REQUIREMENT:
Search the listing for the string "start" and copy every line that contains it.
── MATERIAL PROVIDED
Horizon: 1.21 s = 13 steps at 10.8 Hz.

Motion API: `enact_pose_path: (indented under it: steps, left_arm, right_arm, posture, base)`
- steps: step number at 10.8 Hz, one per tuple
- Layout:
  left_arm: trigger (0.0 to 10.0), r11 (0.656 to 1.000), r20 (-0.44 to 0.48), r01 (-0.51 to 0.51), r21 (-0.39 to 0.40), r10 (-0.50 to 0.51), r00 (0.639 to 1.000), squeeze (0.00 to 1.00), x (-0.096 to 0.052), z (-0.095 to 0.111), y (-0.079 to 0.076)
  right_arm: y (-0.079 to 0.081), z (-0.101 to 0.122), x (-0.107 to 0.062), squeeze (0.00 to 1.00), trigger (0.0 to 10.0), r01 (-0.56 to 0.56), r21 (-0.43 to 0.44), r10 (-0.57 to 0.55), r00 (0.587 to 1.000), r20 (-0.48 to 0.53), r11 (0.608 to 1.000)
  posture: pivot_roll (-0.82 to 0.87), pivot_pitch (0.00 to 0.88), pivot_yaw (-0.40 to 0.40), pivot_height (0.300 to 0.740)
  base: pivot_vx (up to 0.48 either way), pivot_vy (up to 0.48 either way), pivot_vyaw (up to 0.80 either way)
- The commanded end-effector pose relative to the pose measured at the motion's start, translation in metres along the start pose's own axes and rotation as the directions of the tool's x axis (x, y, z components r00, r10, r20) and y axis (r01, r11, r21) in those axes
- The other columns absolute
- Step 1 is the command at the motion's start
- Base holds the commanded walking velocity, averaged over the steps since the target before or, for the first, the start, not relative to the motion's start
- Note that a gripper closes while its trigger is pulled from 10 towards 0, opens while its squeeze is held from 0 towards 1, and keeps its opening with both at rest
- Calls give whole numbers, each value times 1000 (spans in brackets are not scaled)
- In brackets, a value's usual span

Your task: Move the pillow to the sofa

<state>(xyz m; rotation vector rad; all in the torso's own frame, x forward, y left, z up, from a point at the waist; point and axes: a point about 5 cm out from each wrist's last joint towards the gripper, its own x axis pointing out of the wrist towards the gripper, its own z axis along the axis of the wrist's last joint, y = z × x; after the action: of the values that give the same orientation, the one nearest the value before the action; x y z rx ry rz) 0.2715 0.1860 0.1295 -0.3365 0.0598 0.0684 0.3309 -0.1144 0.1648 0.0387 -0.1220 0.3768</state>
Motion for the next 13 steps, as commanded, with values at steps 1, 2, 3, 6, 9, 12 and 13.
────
THE ANSWER:
- The commanded end-effector pose relative to the pose measured at the motion's start, translation in metres along the start pose's own axes and rotation as the directions of the tool's x axis (x, y, z components r00, r10, r20) and y axis (r01, r11, r21) in those axes
- Step 1 is the command at the motion's start
- Base holds the commanded walking velocity, averaged over the steps since the target before or, for the first, the start, not relative to the motion's start

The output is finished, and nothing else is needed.